INFORMATION SHOWN:
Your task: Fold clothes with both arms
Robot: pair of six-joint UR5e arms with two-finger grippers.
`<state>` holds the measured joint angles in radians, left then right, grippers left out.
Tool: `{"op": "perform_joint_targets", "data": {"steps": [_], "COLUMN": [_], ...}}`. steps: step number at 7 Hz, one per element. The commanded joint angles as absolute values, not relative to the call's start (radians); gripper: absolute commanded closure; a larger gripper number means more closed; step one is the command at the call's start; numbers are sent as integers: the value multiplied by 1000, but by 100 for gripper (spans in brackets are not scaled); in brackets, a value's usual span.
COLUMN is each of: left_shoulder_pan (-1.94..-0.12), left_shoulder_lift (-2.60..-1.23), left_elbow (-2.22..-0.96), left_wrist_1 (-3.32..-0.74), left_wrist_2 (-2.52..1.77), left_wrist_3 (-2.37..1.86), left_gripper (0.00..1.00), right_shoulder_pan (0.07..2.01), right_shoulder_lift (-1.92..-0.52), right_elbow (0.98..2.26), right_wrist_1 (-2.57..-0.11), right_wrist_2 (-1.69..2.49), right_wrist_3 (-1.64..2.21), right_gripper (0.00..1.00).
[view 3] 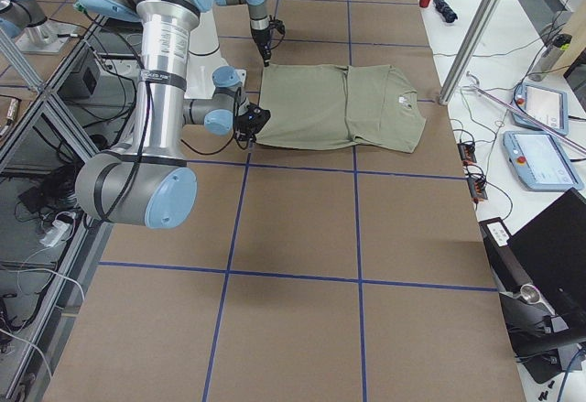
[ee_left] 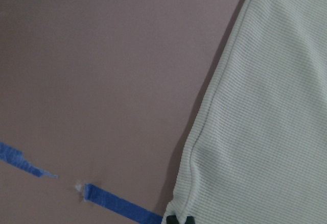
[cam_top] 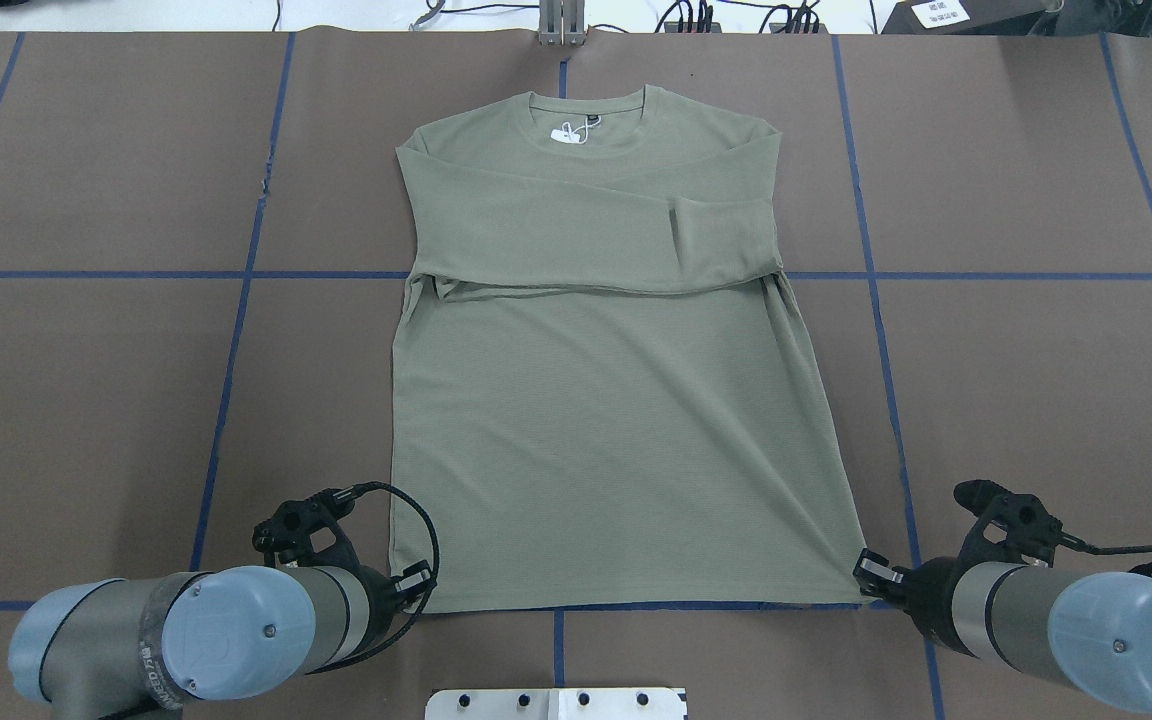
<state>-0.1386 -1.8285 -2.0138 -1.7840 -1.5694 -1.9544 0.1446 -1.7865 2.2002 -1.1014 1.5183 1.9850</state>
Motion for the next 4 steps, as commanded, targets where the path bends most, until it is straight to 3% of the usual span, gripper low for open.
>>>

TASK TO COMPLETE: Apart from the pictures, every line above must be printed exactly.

PROBLEM SOLUTION:
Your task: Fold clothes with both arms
Robot: pair of six-joint UR5e arms with two-finger grippers.
`<state>` holds the measured joint angles in radians, left then right, grippers left out.
Tool: `{"op": "perform_joint_targets", "data": {"steps": [_], "COLUMN": [_], ...}}`. steps: step number at 7 Hz, one per element. The commanded joint angles as absolute values, not relative to the call's start (radians); gripper: absolute commanded closure; a larger gripper number means more closed; step one is the command at the call's start; numbers are sent as integers: the value multiplied by 1000, but by 100 for gripper (spans in brackets are not scaled); in brackets, a value's usual span.
COLUMN is each of: left_shoulder_pan (-1.94..-0.12), left_shoulder_lift (-2.60..-1.23), left_elbow (-2.22..-0.96), left_wrist_1 (-3.32..-0.74), left_wrist_2 (-2.52..1.77), left_wrist_3 (-2.37..1.86), left_gripper (0.00..1.00), right_shoulder_pan (0.07..2.01), right_shoulder_lift (-1.92..-0.52), right_elbow (0.98..2.26), right_wrist_1 (-2.57..-0.11), right_wrist_2 (-1.69..2.49), right_wrist_3 (-1.64..2.21), right_gripper (0.00..1.00).
[view 3] 
[ee_left] 
[cam_top] 
<state>-0.1386 -1.8285 -2.0138 -1.7840 -1.5694 -1.9544 0.1446 -1.7865 2.2002 -1.1014 1.5183 1.9850</state>
Motion for the next 4 steps, as commanded, targets where the path bends most, until it is straight to 3% of the usual span, gripper low for open.
>>>

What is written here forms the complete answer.